Quick and Dirty Penryn Benchmarks
An anonymous reader writes "So Intel has their quad-core Penryn processors all set and ready to launch in November. There are benchmarks for the dual-core Wolfdale all over the place, but this seems to be the first article to put the quad-core Yorkfield to the test. It looks like the Yorkfield is only about 7-8% faster than the Kentsfield with similar clock speeds and front-side bus."
My recent experience with quad-CPU Xeon machines is that multithread performance for a single is VERY poor, even with great care in coding, presumably because of cache-sloshing between these physically-separate CPUs dropped onto one die.
(I compare with Niagara and even Core Duo which seem much better for threaded apps.)
Has anyone else tested threadability of these CPUs, and power efficiency, sleep states, etc?
Rgds
Damon
http://m.earth.org.uk/
I would think that AMD would be providing Barcelona benchmarks hand over fist, at this point, if they had something...

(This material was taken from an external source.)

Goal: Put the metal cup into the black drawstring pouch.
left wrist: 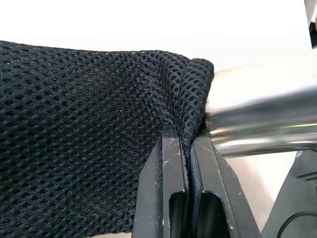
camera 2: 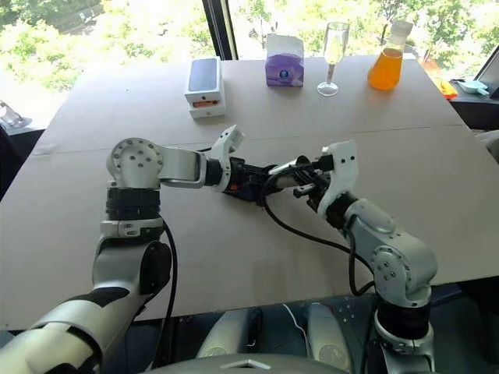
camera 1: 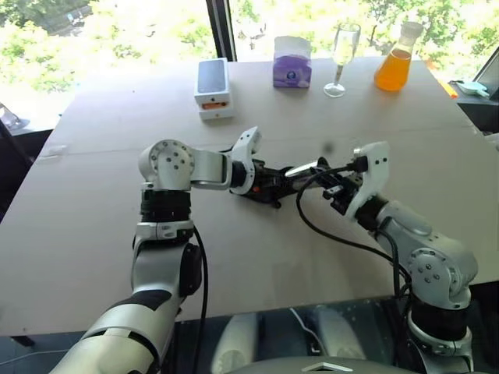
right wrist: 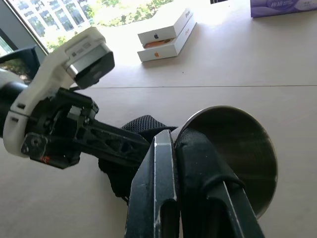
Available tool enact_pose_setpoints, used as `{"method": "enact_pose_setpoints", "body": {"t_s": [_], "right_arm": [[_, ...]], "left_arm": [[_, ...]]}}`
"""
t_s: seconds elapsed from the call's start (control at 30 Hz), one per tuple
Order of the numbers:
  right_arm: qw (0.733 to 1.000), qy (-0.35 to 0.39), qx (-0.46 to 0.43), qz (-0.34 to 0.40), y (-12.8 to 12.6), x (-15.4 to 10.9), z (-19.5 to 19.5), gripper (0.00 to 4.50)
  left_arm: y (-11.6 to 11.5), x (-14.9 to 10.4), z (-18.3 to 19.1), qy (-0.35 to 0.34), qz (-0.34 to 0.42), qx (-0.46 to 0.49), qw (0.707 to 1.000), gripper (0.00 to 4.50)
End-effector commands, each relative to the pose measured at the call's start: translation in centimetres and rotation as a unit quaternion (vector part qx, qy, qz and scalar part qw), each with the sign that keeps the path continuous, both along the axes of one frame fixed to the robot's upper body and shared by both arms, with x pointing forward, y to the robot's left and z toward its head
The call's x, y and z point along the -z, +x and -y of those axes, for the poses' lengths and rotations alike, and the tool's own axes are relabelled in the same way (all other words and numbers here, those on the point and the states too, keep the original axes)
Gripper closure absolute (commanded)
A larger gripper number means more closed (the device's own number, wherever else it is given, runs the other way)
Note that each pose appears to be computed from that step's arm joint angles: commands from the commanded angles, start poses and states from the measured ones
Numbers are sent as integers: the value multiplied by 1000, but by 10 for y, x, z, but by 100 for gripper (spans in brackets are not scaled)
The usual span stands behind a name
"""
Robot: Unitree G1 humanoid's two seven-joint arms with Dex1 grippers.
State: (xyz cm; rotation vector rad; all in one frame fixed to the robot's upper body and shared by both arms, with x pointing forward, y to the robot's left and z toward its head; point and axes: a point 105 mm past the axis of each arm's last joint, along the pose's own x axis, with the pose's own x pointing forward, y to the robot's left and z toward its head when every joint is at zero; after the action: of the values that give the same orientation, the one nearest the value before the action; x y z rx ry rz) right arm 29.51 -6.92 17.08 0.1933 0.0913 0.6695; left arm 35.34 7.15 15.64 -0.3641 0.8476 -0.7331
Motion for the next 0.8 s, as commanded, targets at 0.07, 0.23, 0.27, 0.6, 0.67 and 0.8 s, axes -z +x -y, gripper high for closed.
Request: {"method": "enact_pose_setpoints", "body": {"t_s": [0.07, 0.23, 0.27, 0.6, 0.67, 0.8], "right_arm": [[998, 12, -56, 8, -10, 2, -19, 443], [994, 40, -95, 20, -11, 0, -32, 443], [994, 32, -99, 19, -10, 3, -35, 443], [992, 4, -127, 0, -3, 22, -48, 443], [992, 7, -123, -5, 0, 24, -48, 443], [991, 52, -122, -15, 3, 18, -47, 443]], "left_arm": [[-4, -25, 14, -39, 32, 31, 998, 450], [-7, -28, 21, -45, 33, 44, 997, 450], [-8, -30, 22, -46, 35, 48, 997, 450], [-22, -48, 29, -48, 79, 103, 990, 450], [-24, -48, 29, -43, 83, 111, 989, 450], [-25, -40, 24, -18, 89, 107, 990, 450]]}}
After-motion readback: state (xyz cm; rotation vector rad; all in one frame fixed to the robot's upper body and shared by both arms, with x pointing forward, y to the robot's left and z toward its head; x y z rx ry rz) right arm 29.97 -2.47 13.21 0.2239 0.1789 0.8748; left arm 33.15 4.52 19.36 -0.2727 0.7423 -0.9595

There are two possible situations here:
a) Barcelona is faster than Intel's current line-up and does not want to see Intel up the pace more by releasing such numbers.
b) Barcelona is slower than Intel's current line-up and does not want its shares hit a new low, or perhaps buy some time to speed it up.
Full Tilt
"Intel expects SSE4 optimizations to deliver performance improvements in video authoring, imaging, graphics, video search, off-chip accelerators, gaming and physics applications. Early benchmarks with an SSE4 optimized version of DivX 6.6 Alpha yielded a 116 percent performance improvement due to SSE4 optimizations." Not bad...
Depends on what you do "at home". Grandma who only sends email and orders flowers will see zero benefits.
But the rest of "normal" home users who own things like camcorders, make DVDs, rip movies, etc all see a huge benefit. I just put together a Q6600 system and couldn't be happier, but I've been a dual CPU workstation user since the PII days.
Penryn? Wolfdale? Yorkfield? Kentsfield? What are they doing here, making processors, or naming streets in a new upscale subdivision?
AMD rose to this position primarily because they didn't make Intel's mistakes - trying to force a new CPU architecture on the market (Itanium) instead of incrementally developing the X86 line, and focusing on clock-speed (P4) at the expense of performance per watt. Now that Intel is focused on performance per watt, AMD needs to find a new differentiator for their chips.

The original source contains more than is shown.